» What is being asked:
No pictures belong in the copy. Restate the rest of the data exactly.
═════ Information provided
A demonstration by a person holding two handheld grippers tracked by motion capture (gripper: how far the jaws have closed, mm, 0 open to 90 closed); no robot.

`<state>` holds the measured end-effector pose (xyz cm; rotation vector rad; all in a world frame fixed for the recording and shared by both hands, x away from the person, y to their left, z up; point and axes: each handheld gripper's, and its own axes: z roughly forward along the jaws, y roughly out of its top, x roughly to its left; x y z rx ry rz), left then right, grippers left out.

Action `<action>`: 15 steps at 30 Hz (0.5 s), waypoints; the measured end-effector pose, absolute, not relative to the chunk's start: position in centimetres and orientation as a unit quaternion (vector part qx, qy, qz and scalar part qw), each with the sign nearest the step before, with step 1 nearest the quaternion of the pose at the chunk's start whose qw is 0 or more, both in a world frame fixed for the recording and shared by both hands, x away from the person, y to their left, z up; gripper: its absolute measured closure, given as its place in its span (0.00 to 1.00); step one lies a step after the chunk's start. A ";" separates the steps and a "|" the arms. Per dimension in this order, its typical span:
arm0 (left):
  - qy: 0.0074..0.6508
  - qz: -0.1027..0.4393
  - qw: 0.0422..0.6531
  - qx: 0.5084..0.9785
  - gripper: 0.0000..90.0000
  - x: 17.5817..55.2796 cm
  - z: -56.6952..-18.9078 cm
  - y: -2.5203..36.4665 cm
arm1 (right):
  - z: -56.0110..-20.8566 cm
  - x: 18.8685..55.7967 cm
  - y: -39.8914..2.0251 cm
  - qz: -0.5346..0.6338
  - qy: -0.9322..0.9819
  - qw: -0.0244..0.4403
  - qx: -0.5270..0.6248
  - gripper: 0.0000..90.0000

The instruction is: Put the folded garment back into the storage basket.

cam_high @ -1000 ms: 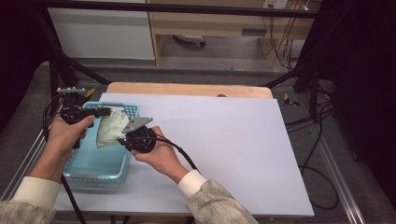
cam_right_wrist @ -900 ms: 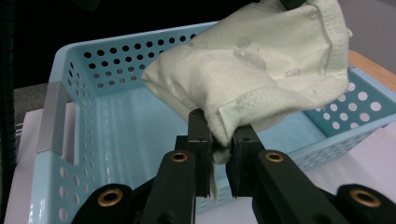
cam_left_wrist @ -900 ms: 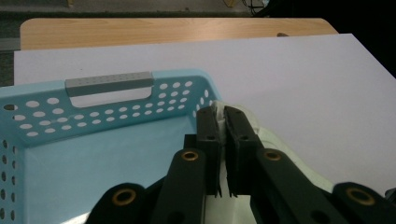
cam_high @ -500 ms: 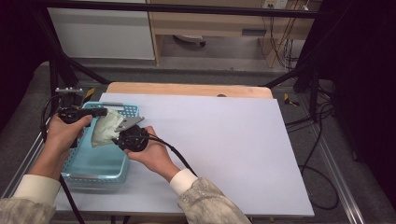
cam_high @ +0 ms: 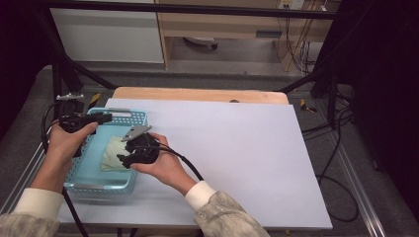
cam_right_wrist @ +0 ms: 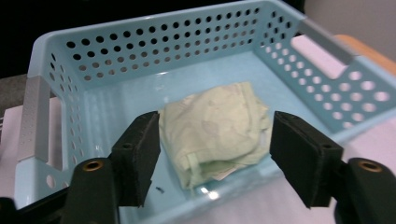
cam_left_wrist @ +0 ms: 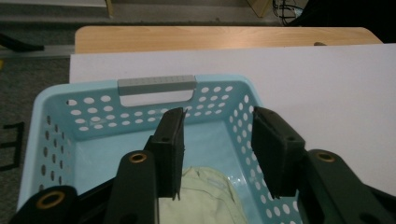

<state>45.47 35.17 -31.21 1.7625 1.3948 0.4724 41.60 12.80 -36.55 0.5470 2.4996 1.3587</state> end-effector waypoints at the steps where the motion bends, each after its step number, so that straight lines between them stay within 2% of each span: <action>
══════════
» Solution:
A demonstration by a person holding two handheld grippers tracked by motion capture (gripper: how far the jaws have closed, mm, 0 open to 90 closed); no robot.

`<state>` holds the measured end-effector pose (xyz cm; rotation vector rad; all in a world frame fixed for the recording and shared by both hands, x away from the person, y to their left, z up; point and axes: each handheld gripper's, and its own axes: z roughly forward along the jaws, y roughly out of its top, x roughly to its left; x y z rx ry rz), left then right, grippers left out.

Action `<action>`: 15 steps at 30 Hz (0.5 s), waypoints; the measured end-effector pose, absolute, not relative to the chunk's start: position in centimetres and orientation as a unit quaternion (vector part qx, qy, qz and scalar part qw), each with the sign nearest the step before, with step 1 nearest the quaternion of the pose at the chunk's start whose qw is 0 or more, both in a world frame fixed for the recording and shared by both hands, x away from the person, y to their left, z up; gripper: its absolute measured closure, given as its place in its span (0.00 to 1.00); step one lies a step after the chunk's start. A ";" separates the steps and a "|" the arms. Per dimension in this order, its typical span:
arm0 (left):
  - qy: 0.0074..0.6508
  - qz: -0.1027..0.4393
  - qw: 0.0422..0.6531
  - qx: 0.5084..0.9785
  - gripper: 0.0000..90.0000
  - x: 17.5817..55.2796 cm
  - z: -56.6952..-18.9078 cm
  - y: -2.5203..36.4665 cm
arm1 (right):
  - z: -56.0110..-20.8566 cm
  - x: 18.8685..55.7967 cm
  - y: -39.8914..2.0251 cm
  - qz: -0.5346..0.6338
  - qy: -0.9322..0.9819
  - qw: -0.0244..0.4403
  - qx: -0.5270..0.6248
  - gripper: 0.0000..90.0000

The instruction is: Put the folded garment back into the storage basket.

cam_high @ -1000 ms: 
cam_right_wrist @ -900 ms: 
cam_left_wrist @ -900 ms: 
cam_high @ -500 ms: 
cam_high @ +0 ms: 
cam_right_wrist @ +0 ms: 
cam_left_wrist @ +0 ms: 

<state>45.47 35.17 -31.21 1.7625 1.3948 0.4724 41.60 12.80 -36.55 0.5470 2.4996 1.3587</state> end-effector waypoints at the steps where the motion bends, each after its step number, so that straight lines between them stay within 2% of each span: <action>

That completes the output for this exercise.